Shelby Hearn, president of Lambda, a LGBTQ organization at UWG, explained how not having these laws are a disadvantage.

“It means that any marginalized group, not just LGBTQ people, are at risk of hate crimes that will not receive the justice they deserve,” said Hearn. “Georgia is one of only five U.S. states that does not currently have any hate crime legislation, which I think is a disservice to Georgians in and of itself.”

Hearn believes the situation should be taken seriously.

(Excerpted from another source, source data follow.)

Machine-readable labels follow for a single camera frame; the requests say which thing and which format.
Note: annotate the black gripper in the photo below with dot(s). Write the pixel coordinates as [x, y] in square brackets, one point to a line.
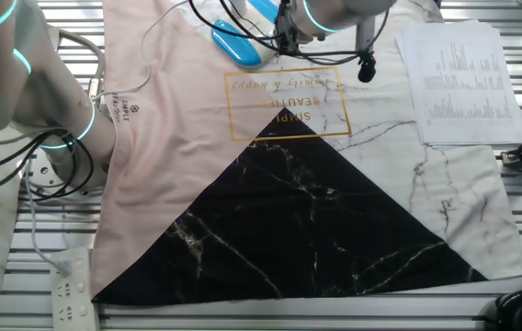
[288, 23]

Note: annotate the blue and white desk lamp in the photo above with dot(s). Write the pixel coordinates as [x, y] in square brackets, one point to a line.
[235, 43]

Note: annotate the marble pink black tablecloth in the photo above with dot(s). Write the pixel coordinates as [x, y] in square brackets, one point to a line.
[288, 207]

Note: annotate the printed paper sheet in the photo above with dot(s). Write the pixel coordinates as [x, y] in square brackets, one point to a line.
[463, 101]

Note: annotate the white power strip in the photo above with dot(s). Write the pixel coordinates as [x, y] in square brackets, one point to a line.
[75, 294]

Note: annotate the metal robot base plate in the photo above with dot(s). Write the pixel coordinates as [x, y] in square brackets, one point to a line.
[42, 171]

“I think what happened to these men was absolutely horrific, and this crime provides solid proof that just because marriage equality was legalized last year does not mean the fight for LGBTQ rights is over,” said Hearn. “That their attacker and other people have been downplaying what happened is also awful. This is not something to just bat an eye at.”

As Channel 2 Actions News stated, Tolbert remained in the hospital for 10 days; he had surgery on his back. The skin there was covered with skin from his thigh. Gooden was in a coma for two weeks, and he suffered burns on his back, chest, face, arms and neck.

Action News also collected a police report with Blackwell’s response to what he did to the couple.

“They’ll be all right,” he said. “It was just a little hot water on them.”

Hearn believes something like this can happen at UWG and other places, but she made clear that homophobia is not just physical violence.

“The thing about homophobia and other forms of prejudice is that it can manifest in a myriad of ways—from using incorrect pronouns to flippant remarks about the letters in the LGBTQ+ acronym,” Hearn said. “Plenty of studies have gone into the effects of micro aggressions.”

In The Atlanta Journal Constitution, Kim Foster, Gooden’s mom, shared her thoughts about Blackwell’s actions against her son with Action News.

“He’s not human,” said Foster. “He got hatred in his heart, and God’s gonna deal with him.”